Saya pikir, itu sederhana. Cukup sederhana dan tidak sama sekali krusial, karena hanya persoalan perut, jika murni persoalan perut. Jika tidak, mungkin tidak lagi sederhana. Mungkin, makan di restaurant dan warteg membedakan isi dompet, style, pula selfie-nya. Diluar persoalan perut. Mungkin begitu, tidak esensial.

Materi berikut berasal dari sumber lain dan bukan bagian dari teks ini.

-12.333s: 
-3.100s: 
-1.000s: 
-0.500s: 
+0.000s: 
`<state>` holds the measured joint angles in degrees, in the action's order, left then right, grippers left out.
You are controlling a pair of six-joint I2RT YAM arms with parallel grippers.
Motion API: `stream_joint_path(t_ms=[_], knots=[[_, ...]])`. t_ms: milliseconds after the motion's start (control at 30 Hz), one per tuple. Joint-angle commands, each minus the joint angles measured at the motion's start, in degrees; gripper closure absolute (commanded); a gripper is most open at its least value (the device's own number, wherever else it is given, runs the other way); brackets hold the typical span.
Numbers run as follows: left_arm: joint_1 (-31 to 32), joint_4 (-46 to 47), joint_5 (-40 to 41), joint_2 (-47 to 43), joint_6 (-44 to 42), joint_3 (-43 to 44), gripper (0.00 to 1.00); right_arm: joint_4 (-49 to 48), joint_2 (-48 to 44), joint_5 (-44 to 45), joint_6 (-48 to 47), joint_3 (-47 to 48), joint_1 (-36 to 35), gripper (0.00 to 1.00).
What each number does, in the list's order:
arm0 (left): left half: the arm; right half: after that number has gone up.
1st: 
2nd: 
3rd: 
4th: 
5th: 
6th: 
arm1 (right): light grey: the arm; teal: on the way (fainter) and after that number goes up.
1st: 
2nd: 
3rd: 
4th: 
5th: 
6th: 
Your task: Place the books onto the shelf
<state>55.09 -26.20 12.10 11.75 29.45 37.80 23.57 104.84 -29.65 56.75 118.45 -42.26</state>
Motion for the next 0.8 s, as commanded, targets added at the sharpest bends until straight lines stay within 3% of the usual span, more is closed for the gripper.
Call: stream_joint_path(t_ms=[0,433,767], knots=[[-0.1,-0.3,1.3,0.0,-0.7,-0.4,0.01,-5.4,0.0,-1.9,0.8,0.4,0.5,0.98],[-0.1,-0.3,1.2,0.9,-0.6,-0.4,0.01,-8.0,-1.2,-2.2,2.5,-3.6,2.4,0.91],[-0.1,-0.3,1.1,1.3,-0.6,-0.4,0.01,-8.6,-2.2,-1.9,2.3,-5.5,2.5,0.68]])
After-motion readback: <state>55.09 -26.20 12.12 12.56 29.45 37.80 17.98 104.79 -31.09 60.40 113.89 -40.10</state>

Tapi, bagi orang kaya, ber-Uang, makan di Resto dan Dinner di Kafe adalah bagian dari ciri dan identitas "Kaya" yang apabila tidak ditunaikan seiring identitas tersebut akan menyebabkan si kaya tidak beridentitas kaya, kaya yang merakyat ke warteg sederhana. Si Kaya yang bergaya masyarakat biasa. Artinya dia pernah miskin.
Bagaimana dengan si Miskin, bagaimana ketika ia bergaya layaknya orang kaya, miskin yang berperasaan kaya, artinya si Miskin yang tetap miskin tapi berperasaan kaya lalu masuk resto dan kafe megah dengan tujuan diluar persoalan perut; tidak hanya soal makan. Tentu, akan tergoncang identitasnya sebagai si miskin yang konsisten. Ia yang berperasaan kaya tanpa pernah jadi kaya, beda dengan Ia yang kaya karena dulu pernah miskin.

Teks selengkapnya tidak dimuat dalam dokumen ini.